Woke on Friday morning and my body had gone so stiff I wondered if i had taken a short course in death. I don't seem to move a lot when I'm asleep, I wake virtually in the same position that I was in when I fell asleep. It took a while to actually get out of bed, I was in a great deal of pain. The first thing I did was to take pills, put kettle on and have a cigarette. I have often thought about smoking cannabis, I'm told that it may help with the pain, so far I haven't, but I may in the future.
I tried to do some stretching but it was too painful, I did manage to roll my shoulders a couple of times but that was about all.
I got to work just before 9.00am and went over to Michelle, my foot lady, to re-arrange this weeks appointment and have a cuppa and a chat.
Brenda and Cath wondered where I was when they arrived at work, because I'm always in the office before anyone else, the chat with Michelle had gone on longer than expected, and just as I got into our office my mobile was ringing. My friends are great, if I'm not where I should be at a certain time they ring to check I'm okay. I think the falling down stairs and the fact that I'm living on my own now has made me and others realise how vulnerable I am.

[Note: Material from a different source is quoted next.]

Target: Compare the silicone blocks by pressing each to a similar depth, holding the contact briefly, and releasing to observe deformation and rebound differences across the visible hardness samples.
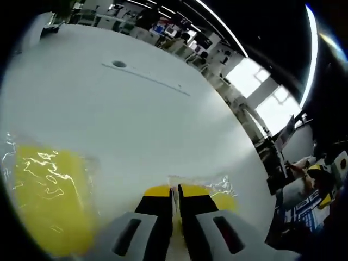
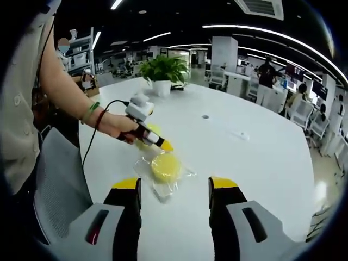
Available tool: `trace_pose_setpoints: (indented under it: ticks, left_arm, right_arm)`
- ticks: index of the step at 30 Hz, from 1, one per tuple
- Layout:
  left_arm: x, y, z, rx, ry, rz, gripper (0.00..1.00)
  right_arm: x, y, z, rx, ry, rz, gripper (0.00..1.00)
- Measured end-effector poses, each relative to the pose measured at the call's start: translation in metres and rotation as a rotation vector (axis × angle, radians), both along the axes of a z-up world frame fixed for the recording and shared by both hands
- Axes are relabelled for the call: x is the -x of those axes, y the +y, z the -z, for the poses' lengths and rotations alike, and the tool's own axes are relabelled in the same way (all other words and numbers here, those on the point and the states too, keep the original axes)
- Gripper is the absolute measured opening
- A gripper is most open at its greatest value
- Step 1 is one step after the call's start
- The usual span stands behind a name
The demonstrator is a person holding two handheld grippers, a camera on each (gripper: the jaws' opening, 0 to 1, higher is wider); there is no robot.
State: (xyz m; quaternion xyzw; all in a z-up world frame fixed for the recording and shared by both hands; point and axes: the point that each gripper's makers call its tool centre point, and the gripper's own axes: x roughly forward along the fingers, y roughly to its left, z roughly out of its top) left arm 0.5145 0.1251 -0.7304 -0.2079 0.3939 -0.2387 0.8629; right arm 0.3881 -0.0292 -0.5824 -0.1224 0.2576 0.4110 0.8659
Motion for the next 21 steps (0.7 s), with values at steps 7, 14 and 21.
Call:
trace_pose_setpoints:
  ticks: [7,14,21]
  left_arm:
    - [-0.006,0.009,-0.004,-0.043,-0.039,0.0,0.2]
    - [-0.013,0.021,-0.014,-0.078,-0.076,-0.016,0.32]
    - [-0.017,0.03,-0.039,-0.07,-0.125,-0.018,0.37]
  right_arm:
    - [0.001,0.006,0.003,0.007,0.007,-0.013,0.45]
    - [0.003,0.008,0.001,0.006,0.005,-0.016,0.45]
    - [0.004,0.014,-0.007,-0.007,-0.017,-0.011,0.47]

The Advice Centre was very busy and I had lots too do, so by the time we closed I was ready to go back to bed.I was asleep by 3.15pm
I woke about 6.00pm feeling really shaky, almost zombefied after a drink I felt able to heat some soup. I rang Katie as I hadn't had a chat with her for a week or so. I was back in bed by 8.00pm, I had weird dreams and woke in a panic about 2.00am, I really needed a shower, but I haven't got one so a wash was the best I could do. I managed to calm myself down after 3 cups of tea and 3 cigarette's. The dreams are awful, they are so vivid when I wake from them my body and brain feel like the dreams have been real.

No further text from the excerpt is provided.